Solo 5 milioni di euro per le urgenze
Secondo Confindustria Toscana Nord i danni alle aziende sono stimati intorno ai 100 milioni, con il rischio di una moltiplicazione per dieci se i macchinari non saranno utilizzabili. Ad oggi, però, gli unici fondi arrivati da Roma sono pari a 5 milioni di euro stanziati per interventi di urgenza. Alcune risposte arrivano dalla Regione Toscana con l’ordinanza del Governatore Eugenio Giani che permette alle attività produttive delle province colpite di vendere al di fuori dei locali di produzione, in aree pubbliche o private indicate dai Comuni. Saranno in commercio, anche a prezzi ribassati, fino al 15 dicembre tutti quei prodotti danneggiati solo nell’imballaggio e nel confezionamento. Altre invece tardano ad arrivare, perché per alcuni oggi è la data ultima per degli adempimenti fiscali come l’Iva. Poi toccherà a fine mese l’Irap e l’Ires. Ancora però non c’è traccia di alcun decreto legge che sospenda e proroghi gli adempimenti tributari delle imprese colpite. La ripartenza toscana dovrà avvenire in questo scenario di poche certezze.

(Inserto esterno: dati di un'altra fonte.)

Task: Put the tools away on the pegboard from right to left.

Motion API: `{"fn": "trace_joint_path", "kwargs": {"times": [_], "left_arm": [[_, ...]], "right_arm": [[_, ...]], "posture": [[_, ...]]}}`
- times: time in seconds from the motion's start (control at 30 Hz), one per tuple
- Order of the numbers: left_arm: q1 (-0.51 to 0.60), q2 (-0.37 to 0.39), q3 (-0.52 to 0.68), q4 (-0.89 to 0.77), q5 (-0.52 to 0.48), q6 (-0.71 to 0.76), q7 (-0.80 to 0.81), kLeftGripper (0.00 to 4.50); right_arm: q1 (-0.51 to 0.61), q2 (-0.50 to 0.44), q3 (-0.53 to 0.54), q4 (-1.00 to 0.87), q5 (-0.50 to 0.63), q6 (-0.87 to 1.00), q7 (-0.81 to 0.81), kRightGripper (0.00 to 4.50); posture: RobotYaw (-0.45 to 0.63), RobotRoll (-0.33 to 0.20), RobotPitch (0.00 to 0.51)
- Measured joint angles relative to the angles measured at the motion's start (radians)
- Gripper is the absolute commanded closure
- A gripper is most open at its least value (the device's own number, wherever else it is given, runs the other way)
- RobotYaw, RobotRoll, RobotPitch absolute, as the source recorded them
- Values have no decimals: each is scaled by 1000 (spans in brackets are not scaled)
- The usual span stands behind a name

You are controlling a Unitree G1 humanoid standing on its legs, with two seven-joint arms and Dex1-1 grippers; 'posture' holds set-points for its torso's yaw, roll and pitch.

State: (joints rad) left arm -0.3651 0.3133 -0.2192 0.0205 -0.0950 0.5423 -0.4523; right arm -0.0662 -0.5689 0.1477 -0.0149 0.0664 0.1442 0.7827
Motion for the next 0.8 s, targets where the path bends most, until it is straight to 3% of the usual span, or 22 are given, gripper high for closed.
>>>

Intanto si vocifera della nomina a Commissario per la ricostruzione di Francesco Paolo Figliuolo. Il Generale, non è solo Commissario in Emilia, ma anche al vertice del Covi. E visto lo scenario internazionale, forse sarebbe meglio lasciar lavorare Figliuolo su questioni militari e scegliere per la ricostruzione chi conosce già il territorio e può seguirlo in maniera costante. Che la presenza di Figliuolo sia garanzia di buon lavoro è cosa certa, ma non può essere il jolly della maggioranza di Governo da utilizzare per ogni emergenza del Paese. Se venisse inviato realmente in Toscana servirà certezza sui tempi di nomina, l’attesa vissuta dagli emiliano-romagnoli non può e non deve essere ripetuta. Intanto ci sono zone dove si gira ancora con le calosce, come nella zona industriale di Capalle a Campi Bisenzio. E forse per uscirne, a tutti i colpiti, servirà tutto lo spirito dell’attore campigiano Carlo Monni, la cui statua è divenuta un simbolo dell’emergenza. Sita infatti in Piazza Dante, il Monna, è stato come un volontario per chi passava di lì con tanto di fango addosso, pala e guanti. La seconda “residenza” di Monni, in vita, erano le Cascine di Firenze dove faceva lunghi giri del parco ogni giorno.
La rinascita della Toscana non sarà una passeggiata, ma dovrà seguire lo spirito delle camminate di Monni: un moto continuo e instancabile a passo svelto.